# Work request:
Repeat each line of the material below exactly as it appears, minus any pictures.

# Records for the exercise:
=== Begin Enclosure ===
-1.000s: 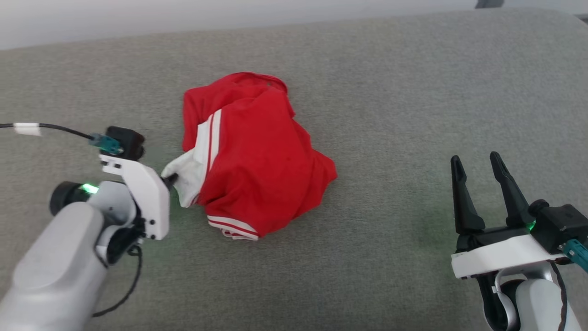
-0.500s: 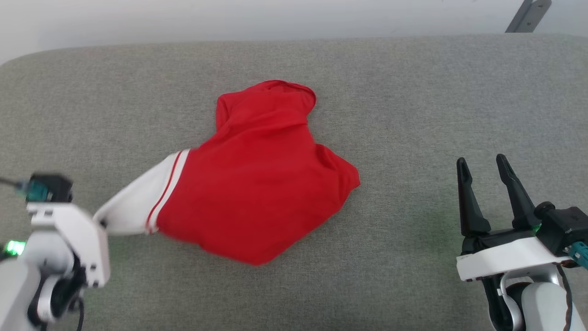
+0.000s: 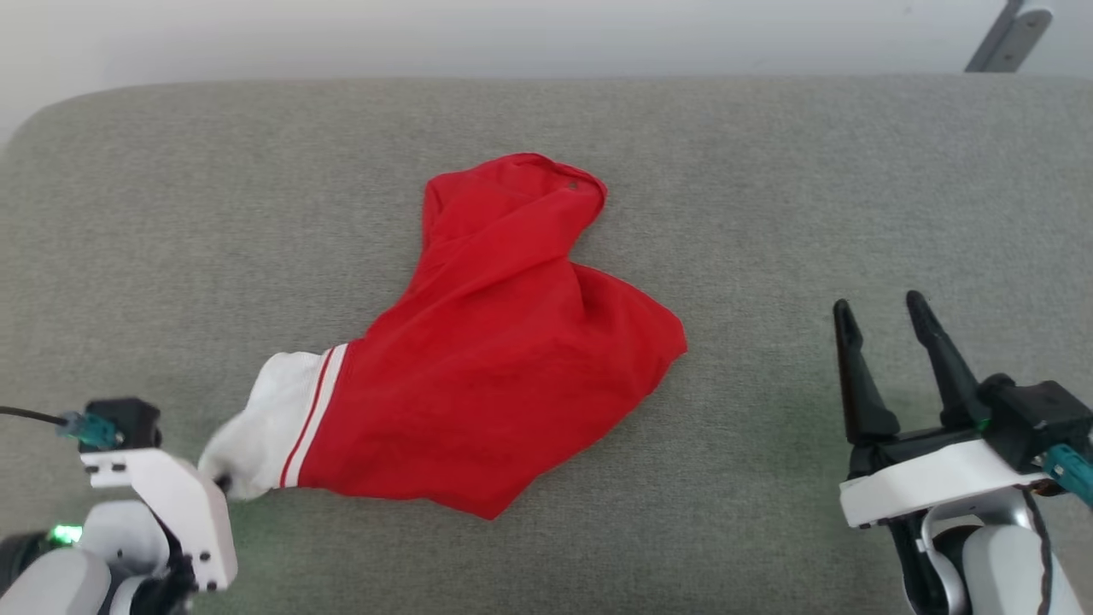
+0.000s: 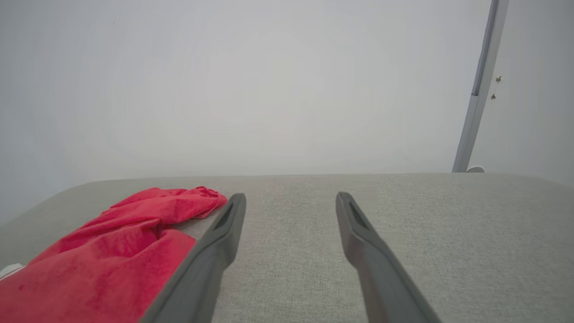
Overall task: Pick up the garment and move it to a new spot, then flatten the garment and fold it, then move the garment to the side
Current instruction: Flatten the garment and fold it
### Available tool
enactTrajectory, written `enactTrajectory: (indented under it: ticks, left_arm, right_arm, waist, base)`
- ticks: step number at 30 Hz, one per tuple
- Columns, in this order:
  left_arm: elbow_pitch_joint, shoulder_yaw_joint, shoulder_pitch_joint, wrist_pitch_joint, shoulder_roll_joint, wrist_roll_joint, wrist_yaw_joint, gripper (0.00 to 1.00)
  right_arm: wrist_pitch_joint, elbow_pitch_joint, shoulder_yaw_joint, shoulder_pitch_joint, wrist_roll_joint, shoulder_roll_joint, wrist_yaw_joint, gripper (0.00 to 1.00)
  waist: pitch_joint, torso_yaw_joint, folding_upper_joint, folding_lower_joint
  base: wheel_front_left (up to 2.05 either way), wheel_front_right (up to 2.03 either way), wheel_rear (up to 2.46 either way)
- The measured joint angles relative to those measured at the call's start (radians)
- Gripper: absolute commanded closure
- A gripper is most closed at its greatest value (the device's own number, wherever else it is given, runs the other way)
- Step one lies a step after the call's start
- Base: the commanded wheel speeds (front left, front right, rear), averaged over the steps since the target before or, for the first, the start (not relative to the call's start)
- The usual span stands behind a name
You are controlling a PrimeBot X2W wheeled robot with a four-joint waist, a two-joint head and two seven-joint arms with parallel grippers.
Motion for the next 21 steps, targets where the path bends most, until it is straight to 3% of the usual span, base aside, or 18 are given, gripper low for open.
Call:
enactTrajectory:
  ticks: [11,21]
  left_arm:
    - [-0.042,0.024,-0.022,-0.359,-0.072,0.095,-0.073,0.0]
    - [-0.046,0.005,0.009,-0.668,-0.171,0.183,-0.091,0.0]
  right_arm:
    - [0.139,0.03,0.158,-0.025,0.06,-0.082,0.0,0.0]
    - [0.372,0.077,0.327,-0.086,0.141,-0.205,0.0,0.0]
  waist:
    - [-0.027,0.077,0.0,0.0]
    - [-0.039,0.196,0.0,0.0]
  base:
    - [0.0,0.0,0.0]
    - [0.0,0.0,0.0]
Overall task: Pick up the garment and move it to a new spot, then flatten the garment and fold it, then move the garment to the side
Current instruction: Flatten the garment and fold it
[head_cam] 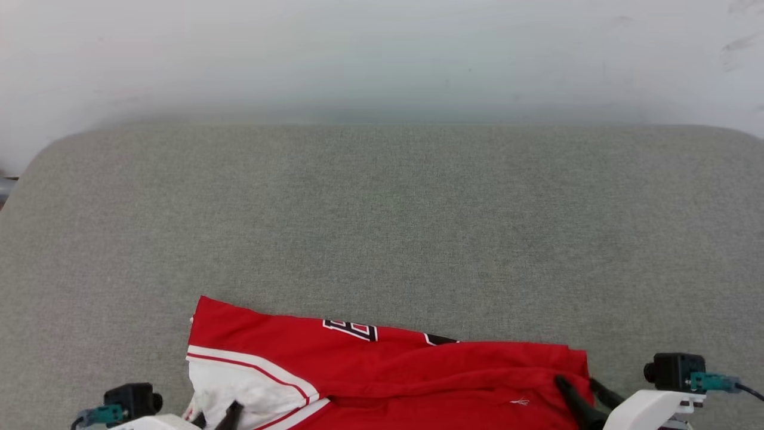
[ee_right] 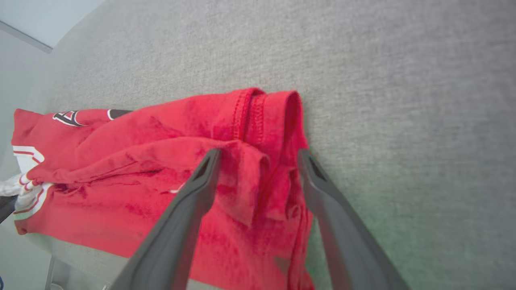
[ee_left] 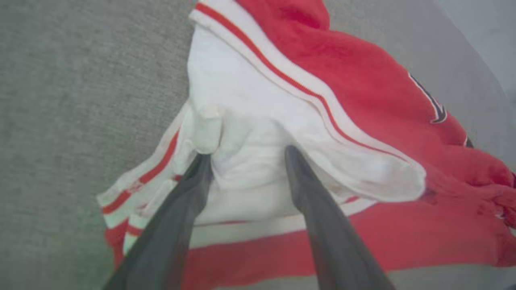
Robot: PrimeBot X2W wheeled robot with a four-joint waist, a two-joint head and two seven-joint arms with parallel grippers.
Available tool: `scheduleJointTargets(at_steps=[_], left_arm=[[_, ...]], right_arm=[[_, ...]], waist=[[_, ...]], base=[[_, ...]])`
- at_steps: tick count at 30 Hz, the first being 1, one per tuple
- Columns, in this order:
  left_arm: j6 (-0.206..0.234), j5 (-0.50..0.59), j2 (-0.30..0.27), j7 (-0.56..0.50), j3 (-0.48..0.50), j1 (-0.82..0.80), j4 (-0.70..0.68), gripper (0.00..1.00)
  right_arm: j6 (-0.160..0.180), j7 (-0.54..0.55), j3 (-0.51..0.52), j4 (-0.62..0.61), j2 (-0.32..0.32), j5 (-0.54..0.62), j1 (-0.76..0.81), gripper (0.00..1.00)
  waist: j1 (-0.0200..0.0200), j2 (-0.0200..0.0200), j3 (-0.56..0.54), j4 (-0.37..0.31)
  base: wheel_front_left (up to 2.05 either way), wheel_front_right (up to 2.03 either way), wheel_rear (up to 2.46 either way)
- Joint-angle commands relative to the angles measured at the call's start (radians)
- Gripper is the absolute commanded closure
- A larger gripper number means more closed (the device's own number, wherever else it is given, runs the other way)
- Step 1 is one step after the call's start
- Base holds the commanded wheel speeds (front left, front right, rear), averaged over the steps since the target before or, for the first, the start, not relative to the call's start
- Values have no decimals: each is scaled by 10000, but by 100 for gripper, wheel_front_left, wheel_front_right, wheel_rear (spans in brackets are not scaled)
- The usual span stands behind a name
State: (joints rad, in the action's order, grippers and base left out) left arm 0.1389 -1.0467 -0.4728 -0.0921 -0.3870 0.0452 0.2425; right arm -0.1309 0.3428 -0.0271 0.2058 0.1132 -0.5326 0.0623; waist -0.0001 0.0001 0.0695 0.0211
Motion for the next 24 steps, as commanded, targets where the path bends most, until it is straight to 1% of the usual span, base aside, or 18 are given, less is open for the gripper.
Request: scheduleJointTargets(at_steps=[1, 4, 7, 12, 15, 17, 19, 22, 24], left_arm=[[-4, 169, -181, 121, -6, -205, -23, 0], [71, 550, -327, 402, -9, -358, -383, 0], [265, 923, -456, 712, -5, -512, -769, 0], [446, 1412, -576, 1129, -26, -653, -1398, 0], [629, 1737, -575, 1637, 131, -756, -1846, 0], [775, 2036, -606, 1977, 173, -855, -2130, 0], [972, 2358, -581, 2314, 208, -959, -2390, 0], [1290, 2839, -512, 2826, 251, -1112, -2760, 0], [1465, 3160, -505, 3020, 246, -1220, -2995, 0]], right_arm=[[6, -18, 9, -258, 10, 71, 105, 0], [6, 77, 113, -751, -21, 139, 152, 0], [6, 357, 287, -1145, -57, 194, 233, 0], [6, 786, 730, -1541, 189, 330, 238, 0], [5, 1340, 1078, -1586, 408, 345, 224, 0], [5, 1745, 1353, -1529, 600, 500, 229, 0], [5, 2131, 1559, -1489, 643, 474, 208, 0], [5, 2718, 1659, -1496, 802, 410, 220, 0], [5, 2918, 1603, -1545, 849, 385, 178, 0]], waist=[[1, -1, -152, -19], [1, -1, -320, -57], [1, -1, -421, -77], [1, -1, -452, -118], [1, -1, -419, -135], [1, -1, -357, -103], [1, -1, -280, -57], [1, -1, -138, 45], [1, -1, -23, 129]], base=[[0, 0, 0], [0, 0, 0], [0, 0, 0], [0, 0, 0], [0, 0, 0], [0, 0, 0], [0, 0, 0], [0, 0, 0], [0, 0, 0]])
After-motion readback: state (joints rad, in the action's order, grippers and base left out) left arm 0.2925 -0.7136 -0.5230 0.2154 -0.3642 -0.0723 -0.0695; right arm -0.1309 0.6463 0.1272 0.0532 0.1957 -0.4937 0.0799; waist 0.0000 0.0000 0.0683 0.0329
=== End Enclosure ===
# Response to this exercise:
-1.000s: 
-0.500s: 
+0.000s: 
+0.000s: 
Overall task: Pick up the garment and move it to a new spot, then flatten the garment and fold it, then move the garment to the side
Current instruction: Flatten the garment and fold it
### Available tool
enactTrajectory, written `enactTrajectory: (indented under it: ticks, left_arm, right_arm, waist, base)`
- ticks: step number at 30 Hz, one per tuple
- Columns, in this order:
  left_arm: elbow_pitch_joint, shoulder_yaw_joint, shoulder_pitch_joint, wrist_pitch_joint, shoulder_roll_joint, wrist_roll_joint, wrist_yaw_joint, gripper (0.00 to 1.00)
  right_arm: wrist_pitch_joint, elbow_pitch_joint, shoulder_yaw_joint, shoulder_pitch_joint, wrist_roll_joint, shoulder_roll_joint, wrist_yaw_joint, gripper (0.00 to 1.00)
  waist: pitch_joint, torso_yaw_joint, folding_upper_joint, folding_lower_joint
  base: wheel_front_left (up to 2.05 either way), wheel_front_right (up to 2.03 either way), wheel_rear (up to 2.46 either way)
- The measured joint angles relative to those measured at the call's start (radians)
- Gripper: absolute commanded closure
- A gripper is most closed at its greatest value (the device's own number, wherever else it is given, runs the other way)
- Step one lies a step after the call's start
- Base: the commanded wheel speeds (front left, front right, rear), averaged over the steps since the target before or, for the first, the start (not relative to the call's start)
- The usual span stands behind a name
You are controlling a PrimeBot X2W wheeled robot with a four-joint waist, a two-joint head and two seven-joint arms with parallel grippers.
Motion for the next 21 steps, targets where the path bends most, until it is straight to 3% of the usual span, base aside, or 18 are given, gripper low for open.
Call:
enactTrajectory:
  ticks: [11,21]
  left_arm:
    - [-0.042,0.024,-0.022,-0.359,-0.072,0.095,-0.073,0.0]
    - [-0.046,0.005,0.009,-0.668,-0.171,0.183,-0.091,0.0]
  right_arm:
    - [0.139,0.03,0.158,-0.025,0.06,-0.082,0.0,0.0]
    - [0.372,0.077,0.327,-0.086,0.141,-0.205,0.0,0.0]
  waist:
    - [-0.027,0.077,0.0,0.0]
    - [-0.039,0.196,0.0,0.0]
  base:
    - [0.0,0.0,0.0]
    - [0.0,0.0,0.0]
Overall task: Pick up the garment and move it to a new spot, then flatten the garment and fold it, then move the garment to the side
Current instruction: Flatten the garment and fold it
[head_cam] 
[ee_right] 
[ee_left] 
Robot: PrimeBot X2W wheeled robot with a four-joint waist, a two-joint head and two seven-joint arms with parallel grippers.
Available tool: `scheduleJointTargets(at_steps=[_], left_arm=[[_, ...]], right_arm=[[_, ...]], waist=[[_, ...]], base=[[_, ...]])`
- at_steps: tick count at 30 Hz, the first being 1, one per tuple
- Columns, in this order:
  left_arm: j6 (-0.206..0.234), j5 (-0.50..0.59), j2 (-0.30..0.27), j7 (-0.56..0.50), j3 (-0.48..0.50), j1 (-0.82..0.80), j4 (-0.70..0.68), gripper (0.00..1.00)
  right_arm: j6 (-0.160..0.180), j7 (-0.54..0.55), j3 (-0.51..0.52), j4 (-0.62..0.61), j2 (-0.32..0.32), j5 (-0.54..0.62), j1 (-0.76..0.81), gripper (0.00..1.00)
  waist: j1 (-0.0200..0.0200), j2 (-0.0200..0.0200), j3 (-0.56..0.54), j4 (-0.37..0.31)
  base: wheel_front_left (up to 2.05 either way), wheel_front_right (up to 2.03 either way), wheel_rear (up to 2.46 either way)
- Joint-angle commands relative to the angles measured at the call's start (radians)
- Gripper is the absolute commanded closure
- A larger gripper number means more closed (the device's own number, wherever else it is given, runs the other way)
- Step 1 is one step after the call's start
- Base holds the commanded wheel speeds (front left, front right, rear), averaged over the steps since the target before or, for the first, the start, not relative to the call's start
- Values have no decimals: each is scaled by 10000, but by 100 for gripper, wheel_front_left, wheel_front_right, wheel_rear (spans in brackets are not scaled)
- The usual span stands behind a name
State: (joints rad, in the action's order, grippers and base left out) left arm 0.1389 -1.0467 -0.4728 -0.0921 -0.3870 0.0452 0.2425; right arm -0.1309 0.3428 -0.0271 0.2058 0.1132 -0.5326 0.0623; waist -0.0001 0.0001 0.0695 0.0211
Motion for the next 24 steps, as commanded, targets where the path bends most, until it is straight to 1% of the usual span, base aside, or 18 are given, less is open for the gripper.
Request: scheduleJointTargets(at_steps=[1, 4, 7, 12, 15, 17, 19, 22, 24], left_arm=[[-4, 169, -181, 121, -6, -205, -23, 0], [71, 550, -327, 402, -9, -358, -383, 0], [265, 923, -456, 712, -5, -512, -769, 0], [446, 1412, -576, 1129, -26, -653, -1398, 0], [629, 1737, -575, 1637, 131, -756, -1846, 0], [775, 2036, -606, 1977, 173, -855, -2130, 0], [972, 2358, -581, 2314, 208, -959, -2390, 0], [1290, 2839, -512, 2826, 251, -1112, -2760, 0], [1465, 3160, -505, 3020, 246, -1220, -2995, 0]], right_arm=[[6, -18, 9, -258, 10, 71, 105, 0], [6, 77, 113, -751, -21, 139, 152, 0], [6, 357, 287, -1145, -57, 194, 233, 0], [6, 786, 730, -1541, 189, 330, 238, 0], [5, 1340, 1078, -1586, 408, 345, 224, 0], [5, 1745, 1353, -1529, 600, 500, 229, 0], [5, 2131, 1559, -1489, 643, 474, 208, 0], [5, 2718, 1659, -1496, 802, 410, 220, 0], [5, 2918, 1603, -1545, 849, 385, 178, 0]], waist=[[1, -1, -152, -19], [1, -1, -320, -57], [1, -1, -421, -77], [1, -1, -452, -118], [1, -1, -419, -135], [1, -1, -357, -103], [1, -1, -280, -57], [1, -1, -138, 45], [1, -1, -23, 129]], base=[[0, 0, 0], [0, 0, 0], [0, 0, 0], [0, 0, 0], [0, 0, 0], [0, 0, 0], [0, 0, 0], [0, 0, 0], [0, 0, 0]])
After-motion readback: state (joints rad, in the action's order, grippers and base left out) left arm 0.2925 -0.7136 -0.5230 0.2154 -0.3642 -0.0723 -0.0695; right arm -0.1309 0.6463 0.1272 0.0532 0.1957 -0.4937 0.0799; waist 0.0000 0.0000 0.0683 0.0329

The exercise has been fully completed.